Sorry, my bad. It wasn't NERALLShared version. I actually tried experimenting with a different architecture.
Can I run the same experiments using fast text embeddings? I tried for Spanish fast text embeddings, but it's producing an error :
File "\NeuralNERYang\utilsLocal.py", line 19, in load_embeddings vocabulary, wv = zip(*[line.strip().split(' ', 1) for line in f_in])
ValueError: not enough values to unpack (expected 2, got 1)
Hi, yes you can use any pre-trained embeddings. The function expects that every word be present in it's own line along with the embedding. The delimiter expected is space. In one of the lines, splitting based on space is giving only one token.
So what do u suggest me to do? Shall I delete those few lines which cause the error?
Hi, please remove such lines from the embeddings file.

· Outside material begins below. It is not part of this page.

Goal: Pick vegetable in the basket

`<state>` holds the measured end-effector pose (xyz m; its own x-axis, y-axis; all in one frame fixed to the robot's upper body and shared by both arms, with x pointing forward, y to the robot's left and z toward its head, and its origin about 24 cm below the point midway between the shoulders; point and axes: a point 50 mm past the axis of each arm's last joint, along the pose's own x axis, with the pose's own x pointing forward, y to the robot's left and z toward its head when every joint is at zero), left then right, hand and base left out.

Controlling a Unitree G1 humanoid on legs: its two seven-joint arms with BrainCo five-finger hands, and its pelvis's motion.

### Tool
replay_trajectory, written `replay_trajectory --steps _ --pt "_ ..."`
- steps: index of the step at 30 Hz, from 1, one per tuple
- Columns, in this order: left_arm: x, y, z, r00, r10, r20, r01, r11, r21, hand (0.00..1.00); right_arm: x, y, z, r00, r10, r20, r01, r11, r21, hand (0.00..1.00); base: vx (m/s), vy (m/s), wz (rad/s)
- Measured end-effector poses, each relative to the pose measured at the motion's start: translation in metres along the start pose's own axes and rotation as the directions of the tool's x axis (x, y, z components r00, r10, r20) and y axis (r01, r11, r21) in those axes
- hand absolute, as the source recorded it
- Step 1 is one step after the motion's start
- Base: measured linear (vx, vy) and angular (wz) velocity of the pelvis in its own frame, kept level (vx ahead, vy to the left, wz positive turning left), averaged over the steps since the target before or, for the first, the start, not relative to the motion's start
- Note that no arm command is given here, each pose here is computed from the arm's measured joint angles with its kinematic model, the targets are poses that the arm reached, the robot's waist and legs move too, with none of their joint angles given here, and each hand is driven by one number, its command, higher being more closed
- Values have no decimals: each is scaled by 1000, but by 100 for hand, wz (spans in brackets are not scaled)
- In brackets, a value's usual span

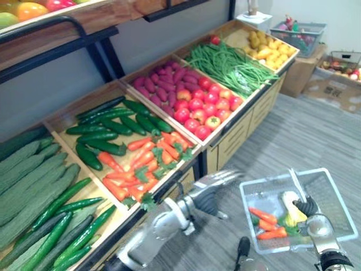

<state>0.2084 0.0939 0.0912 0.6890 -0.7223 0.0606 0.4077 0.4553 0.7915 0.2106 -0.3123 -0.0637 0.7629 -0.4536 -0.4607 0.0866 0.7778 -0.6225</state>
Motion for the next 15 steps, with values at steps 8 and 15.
replay_trajectory --steps 8,15 --pt "-58 18 -20 926 286 -245 -304 952 -36 0 -18 2 -46 987 -25 -157 40 995 92 100 16 -23 39" --pt "-122 -21 -79 442 521 -730 -762 647 1 0 -45 36 -77 959 -7 -283 71 974 217 100 19 -38 33"
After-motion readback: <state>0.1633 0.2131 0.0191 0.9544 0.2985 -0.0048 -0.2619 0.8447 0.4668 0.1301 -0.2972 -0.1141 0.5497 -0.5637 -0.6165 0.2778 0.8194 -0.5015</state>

I tried the same for fasttext embeddings(Telugu). I corrected the errors but the problem is with np.loadtext method. Because there are too many words in the vocab, it is using up too much memory and my pc freezes. Can you suggest a better way?
Also, I have a doubt on which f-score metric I should use, micro or macro?
Hi, regarding the np.loadtext
: If you look at my word embedding loading code load_embeddings()
in utilsLocal.py
, i will read from the file line by line and populate the embedding matrix. This gives you more flexibility while loading the embeddings. You can specify restriction on the number of words in the vocabulary in my code (not yet implemented but could be done).
And regarding the f-score metric, I would suggest you to use conlleval.py
script to calculate f-score. This is the standard metric used by everyone to report results. Regarding micro vs macro, the answer in this post Micro-Average vs Macro Average explains it better. The summary is it is dependent on the distribution of examples w.r.t. different classes in your test data.
I have a dataset which has 9 different tags and doesn't follow the BIO scheme. I cannot use the conlleval script for this dataset. So what would you suggest I do ?
You can provide the argument -r
while running the conlleval script. -r
argument ignores the BIO scheme and calculates F-Score at the word-level instead of phrase-level.
I ran the code for Spanish and after 20 epochs, it showed that the test accuracy is 90.8% and F-score is 55%. Then I downloaded the annotated test file(after 19 epochs) and I evaluated the file using sklearn's f1-score. But this time I got the f1-score as 32%, though the accuracy is the same(90.8%). Why is there a difference in f1-scores between them?